In data 05/01/2018 è stata pubblicata la Circolare n. 3/2018 dell’Ispettorato Nazionale del Lavoro (INL) in tema di attività di vigilanza.
In particolare l’INL, con la predetta circolare, ha risposto ad alcune richieste di chiarimenti pervenute da diversi ispettorati territoriali del lavoro che, in sede di accesso ispettivo, hanno riscontrato la mancata applicazione di contratti collettivi sottoscritti da organizzazioni sindacali comparativamente più rappresentative sul piano nazionale. Secondo l’INL tale circostanza, pur in presenza di un principio di libertà sindacale, non è priva di rilevanza in quanto il nostro ordinamento riserva l’applicazione di determinate discipline alla sottoscrizione o all’applicazione della contrattazione collettiva dotata del requisito della maggiore rappresentatività in termini comparativi.
Ad esempio, in tema di “contratti di prossimità”, eventuali accordi sottoscritti da soggetti non abilitati non possono evidentemente produrre l’effetto di derogare alle disposizioni di legge e alle regolamentazioni contenute nei contratti collettivi nazionali di lavoro con la conseguenza che, in caso di accertamento in sede di accesso ispettivo, gli ispettorati territoriali dovranno adottare i relativi provvedimenti del caso (recupero dei contributi e eventuale diffida accertativa per crediti patrimoniali).
Lo stesso dicasi in tema di “benefici normativi e contributivi” che, ai sensi dell’art. 1, comma 1175, della Legge 296/2006 sono subordinati al possesso del DURC (interno) e all’integrale rispetto degli altri obblighi di legge derivanti dalle disposizioni in materia di lavoro e legislazione sociale e dalla normativa contenuta nei contratti collettivi di lavoro, nazionali, territoriali, aziendali, sottoscritti dalle organizzazioni sindacali comparativamente più rappresentative sul piano nazionale.
Così in tema di “contribuzione dovuta” il cui parametro di riferimento, ai sensi del combinato disposto degli articoli 1, comma 1, del D.Lgs. 338/1989 e dell’art. 1, comma 25, della Legge 549/1995, non può che essere la contrattazione collettiva dotata del requisito della maggiore rappresentatività a livello nazionale, indipendentemente dai CCNL applicati ai fini retributivi.

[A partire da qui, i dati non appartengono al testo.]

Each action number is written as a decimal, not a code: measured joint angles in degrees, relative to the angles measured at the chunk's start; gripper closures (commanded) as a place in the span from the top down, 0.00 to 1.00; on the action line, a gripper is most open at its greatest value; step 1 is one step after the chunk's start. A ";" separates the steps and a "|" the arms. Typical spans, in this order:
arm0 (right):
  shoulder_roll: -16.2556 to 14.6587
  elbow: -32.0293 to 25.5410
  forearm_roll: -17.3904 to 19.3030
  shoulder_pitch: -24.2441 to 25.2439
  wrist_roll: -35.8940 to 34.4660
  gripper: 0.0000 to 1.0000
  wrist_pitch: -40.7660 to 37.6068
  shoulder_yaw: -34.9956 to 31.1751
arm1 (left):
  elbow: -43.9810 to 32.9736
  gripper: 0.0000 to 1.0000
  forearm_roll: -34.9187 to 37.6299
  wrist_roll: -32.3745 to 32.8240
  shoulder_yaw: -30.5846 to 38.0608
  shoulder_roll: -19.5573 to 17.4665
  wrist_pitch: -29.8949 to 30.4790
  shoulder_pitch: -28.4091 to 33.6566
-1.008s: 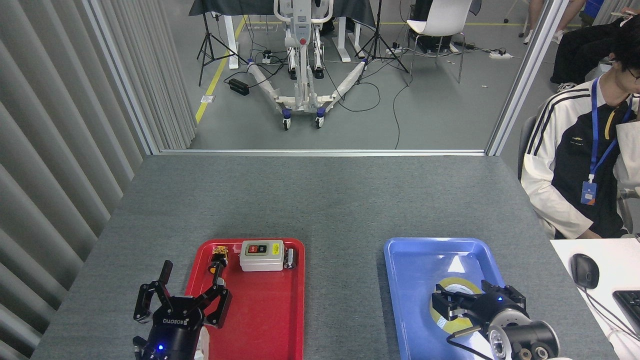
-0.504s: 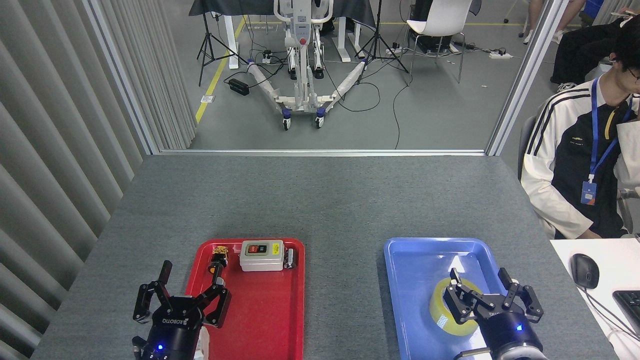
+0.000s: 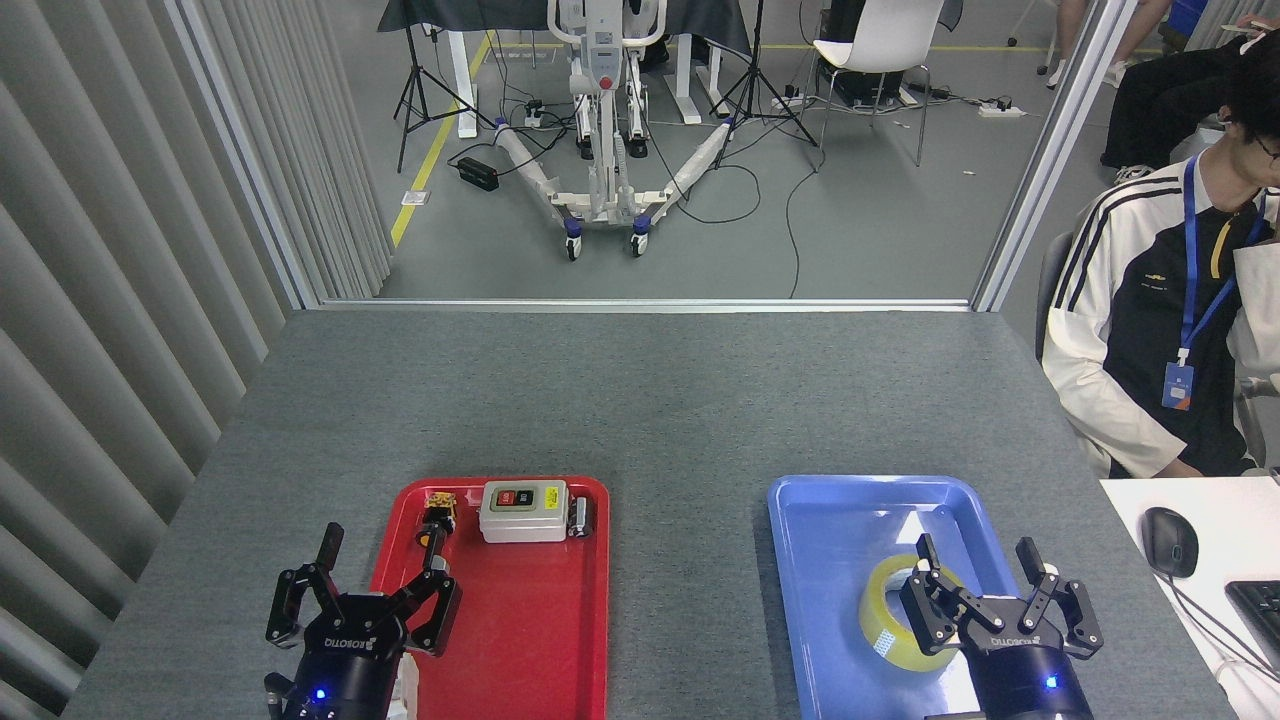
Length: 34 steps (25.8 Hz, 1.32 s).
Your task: Place and move tape with both arms
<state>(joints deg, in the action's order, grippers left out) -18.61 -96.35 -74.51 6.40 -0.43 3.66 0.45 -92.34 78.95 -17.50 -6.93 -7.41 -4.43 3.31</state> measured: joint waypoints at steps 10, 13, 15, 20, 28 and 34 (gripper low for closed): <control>0.67 0.11 -0.27 0.58 -1.09 1.00 0.02 -0.18 | 1.51 1.00 0.02 0.38 0.00 0.01 0.45 -1.30; 0.72 0.11 -0.23 0.76 -1.33 1.00 0.09 -0.12 | 1.54 1.00 0.05 0.39 -0.01 0.00 0.50 -1.39; 0.78 0.11 -0.21 0.90 -0.95 1.00 0.09 0.00 | 1.54 1.00 0.06 0.40 -0.01 0.01 0.51 -1.48; 0.97 0.11 -0.19 1.05 -0.76 1.00 -0.10 0.15 | 1.50 1.00 0.06 0.40 -0.01 0.01 0.51 -1.53; 1.10 0.11 -0.19 1.22 -1.04 1.00 -0.22 0.17 | 1.44 1.00 0.07 0.40 -0.01 -0.06 0.55 -1.51; 1.11 0.11 -0.19 1.24 -1.18 1.00 -0.30 0.24 | 1.45 1.00 0.07 0.41 -0.01 -0.17 0.57 -1.43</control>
<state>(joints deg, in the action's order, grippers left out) -17.49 -96.24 -74.71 7.64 -1.61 3.36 0.69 -90.88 79.02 -17.09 -6.94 -7.58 -3.86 1.88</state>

Inoltre, sempre secondo l’Ispettorato Nazionale del Lavoro, la questione è rilevante anche in tema di facoltà, rimessa dalla legge alla contrattazione collettiva, di integrare la normativa legislativa su alcuni istituti contrattuali. Così, l’art. 51 del D.Lgs. 81/2015 (decreto di riordino dei contratti di lavoro) precisa che ai fini del presente decreto, per contratti collettivi, salva diversa previsione, si intendono i contratti nazionali, territoriali aziendali stipulati da associazioni sindacali comparativamente più rappresentative sul piano nazionale e i contratti collettivi aziendali stipulati dalle loro RSA ovvero dalla RSU. Con la conseguenza che solo questo tipo di contrattazione collettiva può integrare, ove consentito dal D.Lgs 81/2015, la normativa legislativa, ad esempio in materia di apprendistato o di lavoro a chiamata o di lavoro a termine, e non altra contrattazione collettiva priva del requisito della maggiore rappresentatività in termini comparativi, pena la trasformazione del rapporto di lavoro nella “forma comune” ossia il contratto di lavoro subordinato a tempo indeterminato.
I predetti chiarimenti dell’Ispettorato Nazionale del Lavoro rivestono quindi una particolare importanza nella scelta datoriale del CCNL da applicare ai rapporti di lavoro del personale dipendente, state l’eccessiva proliferazione di contratti collettivi privi del requisito della maggiore rappresentatività in termini comparativi.